* Exercise material
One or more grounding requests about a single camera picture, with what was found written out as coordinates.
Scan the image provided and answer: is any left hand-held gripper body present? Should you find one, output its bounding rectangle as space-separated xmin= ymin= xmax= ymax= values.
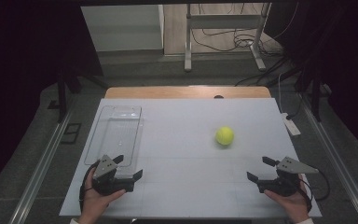
xmin=91 ymin=154 xmax=135 ymax=197

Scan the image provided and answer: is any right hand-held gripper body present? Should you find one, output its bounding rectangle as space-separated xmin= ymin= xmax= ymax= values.
xmin=255 ymin=156 xmax=320 ymax=198

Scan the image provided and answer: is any clear plastic container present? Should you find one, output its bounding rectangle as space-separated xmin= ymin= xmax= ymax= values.
xmin=83 ymin=105 xmax=145 ymax=180

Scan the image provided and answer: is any yellow tennis ball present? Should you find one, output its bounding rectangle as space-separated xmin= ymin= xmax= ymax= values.
xmin=214 ymin=126 xmax=235 ymax=147

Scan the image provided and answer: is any person's left hand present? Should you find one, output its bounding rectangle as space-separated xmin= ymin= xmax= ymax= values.
xmin=79 ymin=167 xmax=127 ymax=224

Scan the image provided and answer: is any person's right hand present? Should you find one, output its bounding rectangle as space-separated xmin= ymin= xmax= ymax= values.
xmin=263 ymin=174 xmax=312 ymax=224

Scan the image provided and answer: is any white power strip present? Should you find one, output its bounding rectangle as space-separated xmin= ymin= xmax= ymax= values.
xmin=281 ymin=112 xmax=302 ymax=137

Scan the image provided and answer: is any white table board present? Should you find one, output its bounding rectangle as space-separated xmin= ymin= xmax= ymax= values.
xmin=59 ymin=97 xmax=323 ymax=218

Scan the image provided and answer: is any black metal stand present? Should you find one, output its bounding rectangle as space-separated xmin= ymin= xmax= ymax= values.
xmin=294 ymin=69 xmax=328 ymax=123
xmin=47 ymin=66 xmax=108 ymax=124

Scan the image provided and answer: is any wooden table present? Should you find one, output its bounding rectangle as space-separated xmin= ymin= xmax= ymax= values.
xmin=104 ymin=86 xmax=272 ymax=100

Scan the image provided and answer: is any dark curtain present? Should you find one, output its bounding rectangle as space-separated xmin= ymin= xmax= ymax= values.
xmin=0 ymin=0 xmax=104 ymax=200
xmin=265 ymin=0 xmax=358 ymax=157

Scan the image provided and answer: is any white cabinet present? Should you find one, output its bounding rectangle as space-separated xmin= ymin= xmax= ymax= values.
xmin=80 ymin=4 xmax=165 ymax=52

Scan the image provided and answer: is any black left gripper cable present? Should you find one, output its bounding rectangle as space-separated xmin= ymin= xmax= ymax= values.
xmin=78 ymin=161 xmax=102 ymax=213

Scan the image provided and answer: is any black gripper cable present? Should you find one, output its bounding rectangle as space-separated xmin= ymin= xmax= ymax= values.
xmin=78 ymin=161 xmax=102 ymax=213
xmin=299 ymin=169 xmax=331 ymax=214

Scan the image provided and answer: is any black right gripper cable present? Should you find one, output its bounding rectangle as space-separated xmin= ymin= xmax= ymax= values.
xmin=299 ymin=169 xmax=331 ymax=214

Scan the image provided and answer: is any silver metal rail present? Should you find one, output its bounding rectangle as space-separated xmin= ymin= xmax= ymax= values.
xmin=300 ymin=92 xmax=358 ymax=224
xmin=8 ymin=110 xmax=73 ymax=224

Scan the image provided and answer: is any white power strip cable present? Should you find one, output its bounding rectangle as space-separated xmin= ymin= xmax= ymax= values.
xmin=277 ymin=72 xmax=286 ymax=115

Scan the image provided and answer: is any tangle of black floor cables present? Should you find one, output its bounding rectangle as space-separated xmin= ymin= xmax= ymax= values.
xmin=190 ymin=3 xmax=295 ymax=88

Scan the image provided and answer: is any white metal table frame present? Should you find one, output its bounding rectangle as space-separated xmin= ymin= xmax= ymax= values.
xmin=184 ymin=3 xmax=273 ymax=74

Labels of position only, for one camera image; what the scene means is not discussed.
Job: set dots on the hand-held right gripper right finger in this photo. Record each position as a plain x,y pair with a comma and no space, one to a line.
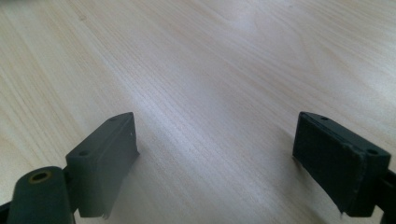
336,161

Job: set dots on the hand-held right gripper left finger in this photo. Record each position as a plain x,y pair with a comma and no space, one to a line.
99,166

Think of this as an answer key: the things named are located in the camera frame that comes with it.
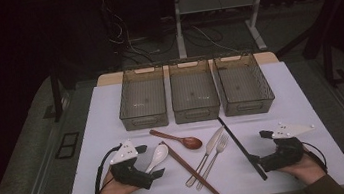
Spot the white floor cable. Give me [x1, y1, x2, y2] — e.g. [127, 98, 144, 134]
[192, 19, 239, 57]

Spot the bundle of black floor cables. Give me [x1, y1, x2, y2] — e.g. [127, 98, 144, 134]
[100, 0, 179, 69]

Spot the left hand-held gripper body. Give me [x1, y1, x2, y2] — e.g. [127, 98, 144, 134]
[106, 137, 156, 194]

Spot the silver table knife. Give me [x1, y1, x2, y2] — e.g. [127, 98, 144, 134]
[178, 126, 232, 189]

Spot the brown wooden spoon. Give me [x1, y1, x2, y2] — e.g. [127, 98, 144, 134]
[148, 123, 204, 156]

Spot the white ceramic spoon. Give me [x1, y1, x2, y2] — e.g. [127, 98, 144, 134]
[141, 143, 173, 175]

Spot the black metal stand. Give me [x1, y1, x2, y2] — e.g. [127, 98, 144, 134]
[320, 37, 344, 89]
[36, 66, 75, 125]

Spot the transparent brown plastic bin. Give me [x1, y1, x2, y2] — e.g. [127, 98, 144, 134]
[113, 64, 172, 133]
[212, 49, 278, 119]
[167, 56, 223, 126]

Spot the silver fork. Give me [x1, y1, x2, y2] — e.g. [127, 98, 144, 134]
[189, 133, 236, 193]

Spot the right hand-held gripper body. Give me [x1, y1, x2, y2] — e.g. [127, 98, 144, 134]
[255, 118, 321, 174]

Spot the white table mat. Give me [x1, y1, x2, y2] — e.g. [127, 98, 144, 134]
[50, 52, 344, 194]

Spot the person's right hand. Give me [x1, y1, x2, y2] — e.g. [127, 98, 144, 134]
[277, 149, 329, 190]

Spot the white metal desk frame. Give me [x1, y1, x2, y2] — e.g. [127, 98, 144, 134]
[170, 0, 270, 63]

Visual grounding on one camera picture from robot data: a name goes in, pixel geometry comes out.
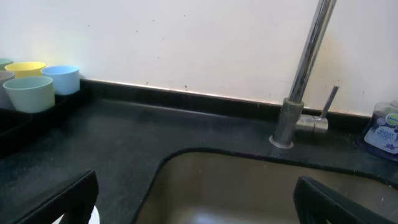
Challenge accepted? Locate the blue soap bottle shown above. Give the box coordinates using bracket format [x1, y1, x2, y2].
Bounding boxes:
[357, 100, 398, 162]

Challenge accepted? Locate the blue cup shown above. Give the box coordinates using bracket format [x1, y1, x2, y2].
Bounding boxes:
[40, 65, 81, 96]

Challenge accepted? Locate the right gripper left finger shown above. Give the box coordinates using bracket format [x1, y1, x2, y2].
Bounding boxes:
[0, 169, 100, 224]

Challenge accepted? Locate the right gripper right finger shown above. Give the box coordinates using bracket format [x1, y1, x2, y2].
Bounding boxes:
[292, 175, 398, 224]

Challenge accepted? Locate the grey cup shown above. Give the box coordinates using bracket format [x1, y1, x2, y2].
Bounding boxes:
[0, 70, 16, 110]

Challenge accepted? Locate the black tray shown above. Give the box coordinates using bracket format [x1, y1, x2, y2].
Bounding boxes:
[0, 108, 41, 160]
[0, 79, 93, 138]

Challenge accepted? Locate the steel sink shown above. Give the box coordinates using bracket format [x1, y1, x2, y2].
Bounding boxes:
[132, 148, 398, 224]

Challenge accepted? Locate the yellow cup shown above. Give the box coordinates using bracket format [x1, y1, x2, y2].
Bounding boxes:
[4, 61, 47, 78]

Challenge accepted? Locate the steel tap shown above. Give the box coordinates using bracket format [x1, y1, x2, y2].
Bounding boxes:
[269, 0, 340, 149]

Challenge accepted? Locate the green cup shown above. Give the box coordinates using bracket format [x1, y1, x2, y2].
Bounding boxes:
[2, 76, 56, 114]
[0, 58, 14, 71]

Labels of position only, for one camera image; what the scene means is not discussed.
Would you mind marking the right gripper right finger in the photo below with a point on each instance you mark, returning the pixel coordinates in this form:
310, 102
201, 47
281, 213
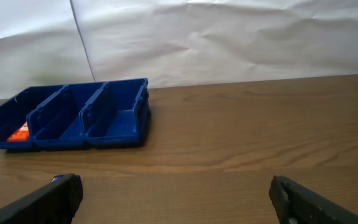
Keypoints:
303, 207

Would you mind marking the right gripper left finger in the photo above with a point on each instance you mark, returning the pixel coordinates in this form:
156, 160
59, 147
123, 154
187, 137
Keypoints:
42, 202

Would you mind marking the blue tray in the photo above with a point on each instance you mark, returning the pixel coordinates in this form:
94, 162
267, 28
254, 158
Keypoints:
117, 124

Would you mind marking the orange candy box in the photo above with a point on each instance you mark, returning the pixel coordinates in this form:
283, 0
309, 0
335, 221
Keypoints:
20, 136

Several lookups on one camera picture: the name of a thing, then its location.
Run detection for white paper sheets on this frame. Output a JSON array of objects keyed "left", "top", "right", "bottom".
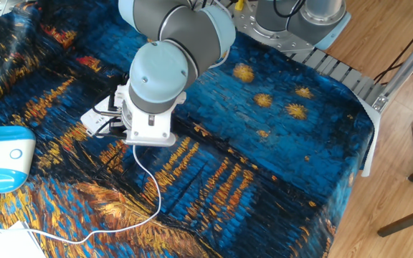
[{"left": 0, "top": 211, "right": 47, "bottom": 258}]

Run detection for silver robot mounting plate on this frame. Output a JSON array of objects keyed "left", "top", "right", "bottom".
[{"left": 233, "top": 0, "right": 324, "bottom": 54}]

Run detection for white power strip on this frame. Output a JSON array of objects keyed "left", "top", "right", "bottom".
[{"left": 80, "top": 95, "right": 125, "bottom": 138}]

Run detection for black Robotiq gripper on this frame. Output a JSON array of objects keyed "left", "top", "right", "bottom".
[{"left": 110, "top": 123, "right": 128, "bottom": 140}]

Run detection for thin white lamp power cord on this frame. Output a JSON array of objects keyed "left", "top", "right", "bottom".
[{"left": 26, "top": 145, "right": 163, "bottom": 245}]

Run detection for thick white power strip cable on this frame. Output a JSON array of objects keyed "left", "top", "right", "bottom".
[{"left": 206, "top": 0, "right": 237, "bottom": 70}]

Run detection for white table corner bracket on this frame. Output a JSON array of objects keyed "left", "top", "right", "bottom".
[{"left": 356, "top": 95, "right": 383, "bottom": 178}]

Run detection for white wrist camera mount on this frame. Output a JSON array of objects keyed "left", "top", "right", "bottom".
[{"left": 115, "top": 84, "right": 188, "bottom": 148}]

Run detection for aluminium frame beam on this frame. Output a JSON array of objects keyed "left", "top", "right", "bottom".
[{"left": 371, "top": 24, "right": 413, "bottom": 114}]

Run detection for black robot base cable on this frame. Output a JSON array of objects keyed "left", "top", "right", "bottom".
[{"left": 272, "top": 0, "right": 306, "bottom": 19}]

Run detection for starry night painting tablecloth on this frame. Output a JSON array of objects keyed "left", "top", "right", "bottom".
[{"left": 0, "top": 0, "right": 375, "bottom": 258}]

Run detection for thin black floor wires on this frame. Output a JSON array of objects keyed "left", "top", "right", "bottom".
[{"left": 372, "top": 11, "right": 413, "bottom": 86}]

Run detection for silver wrist flange adapter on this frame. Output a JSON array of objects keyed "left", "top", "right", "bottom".
[{"left": 120, "top": 102, "right": 135, "bottom": 130}]

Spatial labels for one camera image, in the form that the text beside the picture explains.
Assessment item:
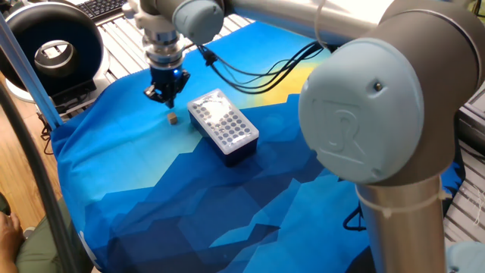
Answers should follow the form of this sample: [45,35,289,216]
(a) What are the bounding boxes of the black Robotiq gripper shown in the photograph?
[142,64,192,110]

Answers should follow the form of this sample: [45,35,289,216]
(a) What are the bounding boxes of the white blue test tube rack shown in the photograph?
[186,88,261,168]

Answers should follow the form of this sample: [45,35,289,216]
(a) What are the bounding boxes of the person's left hand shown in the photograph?
[0,212,26,273]

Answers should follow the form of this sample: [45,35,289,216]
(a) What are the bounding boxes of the silver wrist sensor flange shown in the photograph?
[142,30,186,70]

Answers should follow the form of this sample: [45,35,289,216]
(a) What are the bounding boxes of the blue mountain print cloth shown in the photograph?
[50,20,467,273]

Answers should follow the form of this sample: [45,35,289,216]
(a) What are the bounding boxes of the black stand base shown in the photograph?
[51,79,99,115]

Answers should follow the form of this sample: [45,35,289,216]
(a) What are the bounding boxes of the black computer keyboard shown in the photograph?
[75,0,130,22]

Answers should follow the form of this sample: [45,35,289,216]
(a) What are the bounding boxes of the white zip tie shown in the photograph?
[313,0,335,49]
[354,185,454,219]

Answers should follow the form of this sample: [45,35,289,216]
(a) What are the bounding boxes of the green trousers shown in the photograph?
[14,196,94,273]

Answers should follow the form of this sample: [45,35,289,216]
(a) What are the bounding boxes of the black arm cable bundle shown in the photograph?
[196,39,327,96]

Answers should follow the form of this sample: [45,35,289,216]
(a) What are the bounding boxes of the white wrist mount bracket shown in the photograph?
[121,0,181,37]

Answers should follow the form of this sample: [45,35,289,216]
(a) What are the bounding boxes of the aluminium frame bar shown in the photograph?
[0,13,64,130]

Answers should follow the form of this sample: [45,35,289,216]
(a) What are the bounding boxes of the thick black hose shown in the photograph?
[0,81,83,273]

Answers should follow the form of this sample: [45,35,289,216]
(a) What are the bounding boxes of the black base cable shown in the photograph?
[343,204,368,232]

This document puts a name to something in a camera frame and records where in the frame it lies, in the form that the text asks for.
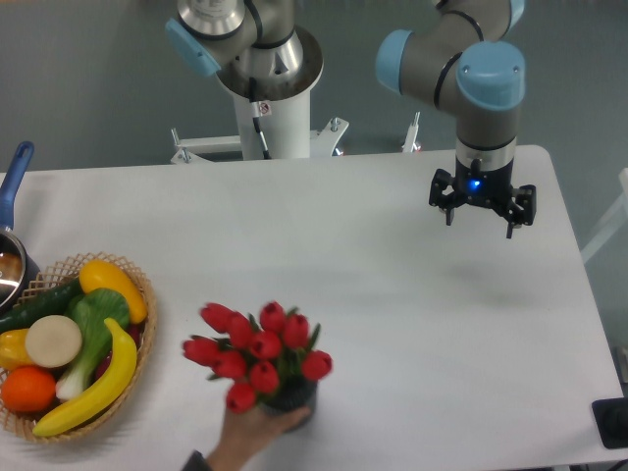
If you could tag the orange fruit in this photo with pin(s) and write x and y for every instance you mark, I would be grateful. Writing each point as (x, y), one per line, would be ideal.
(28, 389)

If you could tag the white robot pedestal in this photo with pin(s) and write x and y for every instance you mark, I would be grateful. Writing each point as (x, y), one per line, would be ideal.
(270, 88)

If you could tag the white table clamp right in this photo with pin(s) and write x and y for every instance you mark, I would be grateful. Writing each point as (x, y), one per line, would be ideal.
(326, 142)

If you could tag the green bok choy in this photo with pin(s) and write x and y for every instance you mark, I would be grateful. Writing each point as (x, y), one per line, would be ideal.
(90, 313)

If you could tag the black vase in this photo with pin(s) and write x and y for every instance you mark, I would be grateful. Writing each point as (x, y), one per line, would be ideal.
(291, 406)

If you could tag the person's hand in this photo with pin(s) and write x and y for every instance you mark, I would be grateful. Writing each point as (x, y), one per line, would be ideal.
(243, 435)

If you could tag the blue handled saucepan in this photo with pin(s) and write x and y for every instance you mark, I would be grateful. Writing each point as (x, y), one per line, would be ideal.
(17, 267)

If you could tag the beige round bun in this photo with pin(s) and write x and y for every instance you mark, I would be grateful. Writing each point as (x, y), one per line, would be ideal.
(53, 341)

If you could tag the yellow bell pepper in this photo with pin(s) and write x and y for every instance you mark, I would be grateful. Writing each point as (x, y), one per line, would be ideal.
(13, 352)

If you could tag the yellow lemon squash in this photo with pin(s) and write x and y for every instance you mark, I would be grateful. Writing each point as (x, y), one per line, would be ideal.
(99, 273)

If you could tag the white table clamp left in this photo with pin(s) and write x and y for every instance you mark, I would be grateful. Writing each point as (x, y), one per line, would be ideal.
(197, 150)

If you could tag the green cucumber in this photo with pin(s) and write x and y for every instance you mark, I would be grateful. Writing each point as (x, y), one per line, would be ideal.
(54, 301)

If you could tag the person's forearm dark sleeve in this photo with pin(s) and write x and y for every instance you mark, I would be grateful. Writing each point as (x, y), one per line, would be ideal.
(197, 462)

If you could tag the black device at edge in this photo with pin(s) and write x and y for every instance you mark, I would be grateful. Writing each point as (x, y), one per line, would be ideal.
(611, 419)

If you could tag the yellow banana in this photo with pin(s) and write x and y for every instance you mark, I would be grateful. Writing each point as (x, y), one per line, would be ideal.
(100, 394)

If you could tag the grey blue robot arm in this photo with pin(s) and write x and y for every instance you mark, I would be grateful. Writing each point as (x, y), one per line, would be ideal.
(463, 67)

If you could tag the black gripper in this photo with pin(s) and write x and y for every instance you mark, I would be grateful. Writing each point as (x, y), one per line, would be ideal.
(483, 179)

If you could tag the white frame at right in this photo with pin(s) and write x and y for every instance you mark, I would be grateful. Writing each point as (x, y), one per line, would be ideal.
(613, 219)

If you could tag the white table clamp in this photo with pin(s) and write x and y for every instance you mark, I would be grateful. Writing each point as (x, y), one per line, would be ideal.
(197, 150)
(326, 142)

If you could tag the red tulip bouquet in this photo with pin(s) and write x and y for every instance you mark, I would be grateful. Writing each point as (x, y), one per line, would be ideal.
(258, 353)

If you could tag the wicker fruit basket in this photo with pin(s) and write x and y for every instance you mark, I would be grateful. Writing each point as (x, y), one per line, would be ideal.
(21, 424)

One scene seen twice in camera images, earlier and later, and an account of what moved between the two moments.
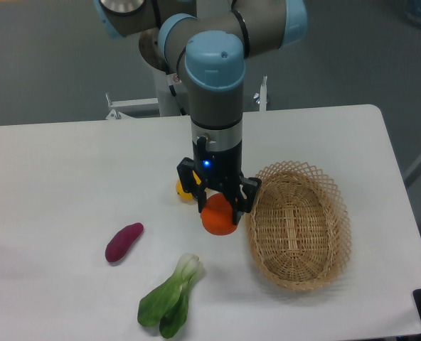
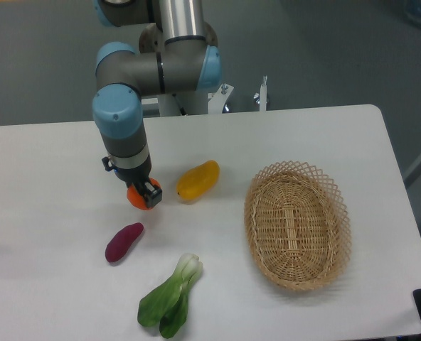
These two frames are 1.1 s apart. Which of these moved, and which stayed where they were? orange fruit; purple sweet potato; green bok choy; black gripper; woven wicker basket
Moved: black gripper; orange fruit
Stayed: purple sweet potato; green bok choy; woven wicker basket
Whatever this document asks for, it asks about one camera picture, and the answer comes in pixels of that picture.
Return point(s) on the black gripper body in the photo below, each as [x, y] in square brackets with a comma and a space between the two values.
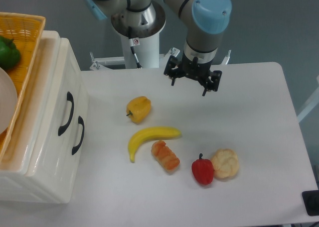
[193, 69]

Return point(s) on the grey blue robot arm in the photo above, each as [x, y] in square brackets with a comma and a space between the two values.
[139, 23]

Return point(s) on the white drawer cabinet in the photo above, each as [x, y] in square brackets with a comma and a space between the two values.
[15, 185]

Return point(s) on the yellow toy bell pepper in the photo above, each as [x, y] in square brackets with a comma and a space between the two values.
[138, 109]

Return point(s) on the yellow toy banana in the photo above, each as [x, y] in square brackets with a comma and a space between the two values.
[148, 134]

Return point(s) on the beige toy bread roll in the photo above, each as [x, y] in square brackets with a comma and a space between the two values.
[225, 163]

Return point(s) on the orange toy croissant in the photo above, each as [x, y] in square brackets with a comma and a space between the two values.
[165, 156]

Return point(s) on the red toy bell pepper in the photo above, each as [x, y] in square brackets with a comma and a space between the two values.
[203, 170]

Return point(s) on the black device at edge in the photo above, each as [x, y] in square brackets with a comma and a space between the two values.
[311, 202]

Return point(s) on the yellow wicker basket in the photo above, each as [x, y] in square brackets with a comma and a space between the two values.
[26, 30]

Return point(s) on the green toy bell pepper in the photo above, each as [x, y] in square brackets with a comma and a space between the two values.
[9, 54]

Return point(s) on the white plate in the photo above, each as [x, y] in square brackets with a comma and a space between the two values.
[8, 100]

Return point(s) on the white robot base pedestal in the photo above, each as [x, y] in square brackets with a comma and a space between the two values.
[139, 23]

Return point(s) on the white metal frame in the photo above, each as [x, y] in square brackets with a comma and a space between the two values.
[308, 105]

* Aim of the exercise
In the lines above, find the word "accepted" and copy each line that contains it.

* Completed exercise
Challenge accepted? Locate the blue soap bottle shown above. Give the box coordinates using bracket format [x1, y1, x2, y2].
Challenge accepted? Locate the blue cup shown above. Give the box coordinates using bracket format [x1, y1, x2, y2].
Challenge accepted? Locate the right gripper left finger shown above. Give the box coordinates using bracket format [x1, y1, x2, y2].
Challenge accepted? Locate the right gripper right finger shown above. Give the box coordinates using bracket format [x1, y1, x2, y2].
Challenge accepted? Locate the grey cup shown above. Give the box coordinates using bracket format [x1, y1, x2, y2].
Challenge accepted? Locate the black tray shown above. Give the box coordinates using bracket format [x1, y1, x2, y2].
Challenge accepted? Locate the steel sink shown above. Give the box coordinates using bracket format [x1, y1, x2, y2].
Challenge accepted? Locate the yellow cup shown above. Give the box coordinates using bracket format [x1, y1, x2, y2].
Challenge accepted? Locate the steel tap shown above. Give the box coordinates using bracket format [x1, y1, x2, y2].
Challenge accepted? Locate the green cup shown above. Give the box coordinates using bracket format [x1, y1, x2, y2].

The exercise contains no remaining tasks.